3. We had our two premarital counseling sessions. They went well. It all seemed like common sense to me - to which Derrick reminded me that it's not. A lot of people don't understand. I'm just blessed to have good role models in my life, to have had amazing friends who are beautiful young brides...plus, I've been reading marriage books and studying marriage scripture and biblical roles for husbands and wives for years. And praying for this time. God and I have talked about it A LOT. It's a passion of mine. It's important to me. I am not going to be perfect, but I want to be the best I can.

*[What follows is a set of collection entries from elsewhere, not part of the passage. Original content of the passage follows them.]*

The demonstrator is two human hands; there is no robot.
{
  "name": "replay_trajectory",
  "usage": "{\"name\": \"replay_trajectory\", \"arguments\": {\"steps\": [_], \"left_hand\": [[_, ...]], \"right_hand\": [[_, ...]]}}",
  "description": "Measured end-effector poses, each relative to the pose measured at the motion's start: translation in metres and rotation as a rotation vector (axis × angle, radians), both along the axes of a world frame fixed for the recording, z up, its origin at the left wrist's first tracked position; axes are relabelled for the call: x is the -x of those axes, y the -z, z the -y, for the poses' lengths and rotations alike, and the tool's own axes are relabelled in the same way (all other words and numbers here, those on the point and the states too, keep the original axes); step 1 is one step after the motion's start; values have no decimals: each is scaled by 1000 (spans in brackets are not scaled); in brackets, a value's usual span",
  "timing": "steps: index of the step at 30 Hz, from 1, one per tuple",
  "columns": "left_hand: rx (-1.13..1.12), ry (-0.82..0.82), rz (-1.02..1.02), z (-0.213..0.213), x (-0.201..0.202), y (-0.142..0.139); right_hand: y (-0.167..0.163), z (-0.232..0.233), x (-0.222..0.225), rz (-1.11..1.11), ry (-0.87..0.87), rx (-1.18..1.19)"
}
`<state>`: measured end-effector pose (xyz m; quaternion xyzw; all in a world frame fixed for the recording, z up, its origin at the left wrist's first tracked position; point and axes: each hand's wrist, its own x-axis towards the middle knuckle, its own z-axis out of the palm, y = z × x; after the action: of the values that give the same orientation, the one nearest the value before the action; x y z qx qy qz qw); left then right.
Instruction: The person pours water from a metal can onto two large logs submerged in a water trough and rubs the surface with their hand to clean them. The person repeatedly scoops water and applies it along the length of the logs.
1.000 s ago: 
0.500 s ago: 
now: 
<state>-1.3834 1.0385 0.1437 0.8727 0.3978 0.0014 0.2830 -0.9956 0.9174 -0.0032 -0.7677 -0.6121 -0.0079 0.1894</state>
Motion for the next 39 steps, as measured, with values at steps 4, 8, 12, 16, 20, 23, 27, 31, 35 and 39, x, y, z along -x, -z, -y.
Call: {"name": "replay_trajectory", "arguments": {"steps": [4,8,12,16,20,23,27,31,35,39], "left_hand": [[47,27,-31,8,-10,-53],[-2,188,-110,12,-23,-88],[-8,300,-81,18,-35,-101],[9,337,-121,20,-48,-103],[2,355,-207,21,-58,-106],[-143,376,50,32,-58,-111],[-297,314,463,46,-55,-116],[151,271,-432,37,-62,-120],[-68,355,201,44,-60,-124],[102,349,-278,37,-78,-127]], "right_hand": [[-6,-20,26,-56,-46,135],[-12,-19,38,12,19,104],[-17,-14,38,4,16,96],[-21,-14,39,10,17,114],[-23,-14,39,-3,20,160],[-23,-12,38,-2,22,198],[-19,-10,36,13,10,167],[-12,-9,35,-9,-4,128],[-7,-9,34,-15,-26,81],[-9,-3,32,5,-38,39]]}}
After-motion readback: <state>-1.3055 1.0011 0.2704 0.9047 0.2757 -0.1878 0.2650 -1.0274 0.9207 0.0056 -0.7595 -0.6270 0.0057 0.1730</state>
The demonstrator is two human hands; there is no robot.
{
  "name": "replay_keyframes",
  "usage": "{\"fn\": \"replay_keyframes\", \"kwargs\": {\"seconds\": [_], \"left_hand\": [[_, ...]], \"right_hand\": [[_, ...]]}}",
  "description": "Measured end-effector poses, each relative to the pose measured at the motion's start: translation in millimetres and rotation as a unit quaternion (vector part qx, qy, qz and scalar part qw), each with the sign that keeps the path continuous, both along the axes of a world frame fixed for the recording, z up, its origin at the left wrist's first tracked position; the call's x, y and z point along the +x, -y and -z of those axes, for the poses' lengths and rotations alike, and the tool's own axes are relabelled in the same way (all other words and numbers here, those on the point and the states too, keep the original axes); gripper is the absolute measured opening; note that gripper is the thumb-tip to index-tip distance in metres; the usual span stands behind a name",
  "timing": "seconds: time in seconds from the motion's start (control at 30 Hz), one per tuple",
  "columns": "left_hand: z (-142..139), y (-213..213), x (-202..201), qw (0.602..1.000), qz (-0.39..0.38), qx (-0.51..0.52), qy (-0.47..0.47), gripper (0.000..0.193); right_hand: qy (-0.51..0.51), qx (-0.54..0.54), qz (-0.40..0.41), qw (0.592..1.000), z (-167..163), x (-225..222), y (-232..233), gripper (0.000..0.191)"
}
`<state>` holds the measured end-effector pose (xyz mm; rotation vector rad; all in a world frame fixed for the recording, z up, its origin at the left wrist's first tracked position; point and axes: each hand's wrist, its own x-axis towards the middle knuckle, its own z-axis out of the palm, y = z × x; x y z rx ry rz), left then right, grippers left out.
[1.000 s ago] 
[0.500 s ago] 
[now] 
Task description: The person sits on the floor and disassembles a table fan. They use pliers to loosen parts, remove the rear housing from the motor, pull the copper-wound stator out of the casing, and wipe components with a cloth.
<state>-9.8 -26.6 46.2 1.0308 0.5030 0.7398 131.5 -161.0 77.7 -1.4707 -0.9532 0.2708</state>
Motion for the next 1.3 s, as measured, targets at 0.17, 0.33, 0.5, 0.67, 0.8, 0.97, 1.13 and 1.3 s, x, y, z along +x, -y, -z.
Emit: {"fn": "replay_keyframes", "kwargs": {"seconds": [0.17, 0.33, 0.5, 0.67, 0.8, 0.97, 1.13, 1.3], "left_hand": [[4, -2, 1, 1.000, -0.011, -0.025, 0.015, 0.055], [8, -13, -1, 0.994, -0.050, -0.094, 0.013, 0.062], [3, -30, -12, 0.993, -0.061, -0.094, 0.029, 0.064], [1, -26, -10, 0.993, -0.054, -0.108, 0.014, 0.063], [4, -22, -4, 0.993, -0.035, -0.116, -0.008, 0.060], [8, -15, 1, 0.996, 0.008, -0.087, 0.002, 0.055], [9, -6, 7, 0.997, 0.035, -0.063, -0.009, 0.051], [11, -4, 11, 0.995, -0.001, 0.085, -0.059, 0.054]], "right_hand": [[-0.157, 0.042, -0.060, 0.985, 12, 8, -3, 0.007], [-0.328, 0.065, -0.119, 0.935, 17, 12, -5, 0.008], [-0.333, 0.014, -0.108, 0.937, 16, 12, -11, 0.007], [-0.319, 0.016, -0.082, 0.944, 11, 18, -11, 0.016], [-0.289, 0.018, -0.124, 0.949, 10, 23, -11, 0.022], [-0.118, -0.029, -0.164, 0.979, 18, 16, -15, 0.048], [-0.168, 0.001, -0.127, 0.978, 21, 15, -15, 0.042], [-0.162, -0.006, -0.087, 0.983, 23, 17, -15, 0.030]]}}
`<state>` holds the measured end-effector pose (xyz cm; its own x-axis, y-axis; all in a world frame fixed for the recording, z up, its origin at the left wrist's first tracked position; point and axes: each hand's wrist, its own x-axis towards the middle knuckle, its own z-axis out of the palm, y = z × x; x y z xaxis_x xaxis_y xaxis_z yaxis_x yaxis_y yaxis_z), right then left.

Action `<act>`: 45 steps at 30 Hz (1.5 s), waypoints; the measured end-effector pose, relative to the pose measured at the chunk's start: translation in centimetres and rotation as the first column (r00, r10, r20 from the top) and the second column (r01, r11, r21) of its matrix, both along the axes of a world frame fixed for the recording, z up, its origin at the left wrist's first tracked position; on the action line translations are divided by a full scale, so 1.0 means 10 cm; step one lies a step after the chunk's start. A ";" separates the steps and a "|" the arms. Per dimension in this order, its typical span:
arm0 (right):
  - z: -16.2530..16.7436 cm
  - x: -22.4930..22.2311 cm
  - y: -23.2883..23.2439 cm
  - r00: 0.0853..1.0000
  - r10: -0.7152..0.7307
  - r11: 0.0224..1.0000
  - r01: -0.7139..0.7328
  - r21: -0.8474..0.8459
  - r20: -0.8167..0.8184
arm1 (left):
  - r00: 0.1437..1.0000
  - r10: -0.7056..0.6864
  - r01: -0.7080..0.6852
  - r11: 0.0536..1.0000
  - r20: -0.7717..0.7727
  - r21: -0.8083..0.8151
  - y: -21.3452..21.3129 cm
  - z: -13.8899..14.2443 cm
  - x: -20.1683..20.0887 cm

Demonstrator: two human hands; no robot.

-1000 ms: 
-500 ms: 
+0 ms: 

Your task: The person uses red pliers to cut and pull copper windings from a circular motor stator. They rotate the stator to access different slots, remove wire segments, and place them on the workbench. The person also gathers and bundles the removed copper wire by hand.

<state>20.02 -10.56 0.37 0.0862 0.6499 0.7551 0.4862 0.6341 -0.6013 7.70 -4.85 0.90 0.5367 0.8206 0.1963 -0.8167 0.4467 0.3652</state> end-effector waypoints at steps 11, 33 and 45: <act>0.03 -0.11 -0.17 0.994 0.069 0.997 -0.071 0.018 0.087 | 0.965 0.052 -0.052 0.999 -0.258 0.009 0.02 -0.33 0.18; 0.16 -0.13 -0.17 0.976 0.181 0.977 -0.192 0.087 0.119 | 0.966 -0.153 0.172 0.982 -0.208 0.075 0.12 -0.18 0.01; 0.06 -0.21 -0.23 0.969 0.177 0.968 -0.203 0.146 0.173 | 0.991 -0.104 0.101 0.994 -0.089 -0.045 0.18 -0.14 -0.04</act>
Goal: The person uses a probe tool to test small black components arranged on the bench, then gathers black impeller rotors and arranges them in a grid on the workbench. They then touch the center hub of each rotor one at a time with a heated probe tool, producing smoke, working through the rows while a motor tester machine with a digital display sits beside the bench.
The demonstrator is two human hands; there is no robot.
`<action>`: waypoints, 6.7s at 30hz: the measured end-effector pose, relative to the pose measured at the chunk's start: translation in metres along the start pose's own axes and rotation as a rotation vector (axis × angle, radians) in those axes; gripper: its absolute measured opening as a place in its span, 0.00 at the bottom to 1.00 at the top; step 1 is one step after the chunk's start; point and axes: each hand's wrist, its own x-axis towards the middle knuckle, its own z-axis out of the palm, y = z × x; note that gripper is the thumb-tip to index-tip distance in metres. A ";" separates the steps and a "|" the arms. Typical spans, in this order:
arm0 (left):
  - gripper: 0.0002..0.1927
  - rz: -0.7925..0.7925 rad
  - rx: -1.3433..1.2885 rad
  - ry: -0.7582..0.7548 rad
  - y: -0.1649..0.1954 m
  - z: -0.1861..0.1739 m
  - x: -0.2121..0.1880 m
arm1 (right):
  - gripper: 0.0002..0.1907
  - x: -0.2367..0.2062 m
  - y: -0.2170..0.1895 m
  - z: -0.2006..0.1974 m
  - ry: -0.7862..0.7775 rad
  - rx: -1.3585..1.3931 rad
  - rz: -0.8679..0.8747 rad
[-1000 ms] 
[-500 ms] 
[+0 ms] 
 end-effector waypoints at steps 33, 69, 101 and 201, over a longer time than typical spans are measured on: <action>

4. I'm excited about the wedding - and I hope that it's a time filled with friendship and music, kisses and laughter. I think that when I think of my wedding day those are the things that come to mind. A happy soundtrack of picture perfect moments with my best friends. My dream is to have one of those euphoric nights where the rest of the world disappears and it's just you and your favorite people (with really good music in the background).

5. We're having Zaxbys at the wedding. True story.


6. My poor mother has the worst bride as a daughter. I can't make decisions. I'm more excited about painting my house than picking out a menu. I'm independent and want to do it all, but don't want to do any of it. But I'm coming around to it. And everything is falling into place.

7. Oh yeah, I'm the head of the committee for Campbell's 125th Anniversary Ball. On October 21. Big deal. If you're a student or alum, you should come. Register online at www.campbell.edu.

8. No one has given me a recipe book. Facebook inbox me your favorite recipe!

9. I love Derrick Green. We laugh a lot. And dance a lot. And he said he likes that I make everything into a song.

I know there's probably more. But those are the random points that come to mind right now. VERY SOON I'll be updating my blog to represent my newlywed status as Mrs. Green! That's right - be excited!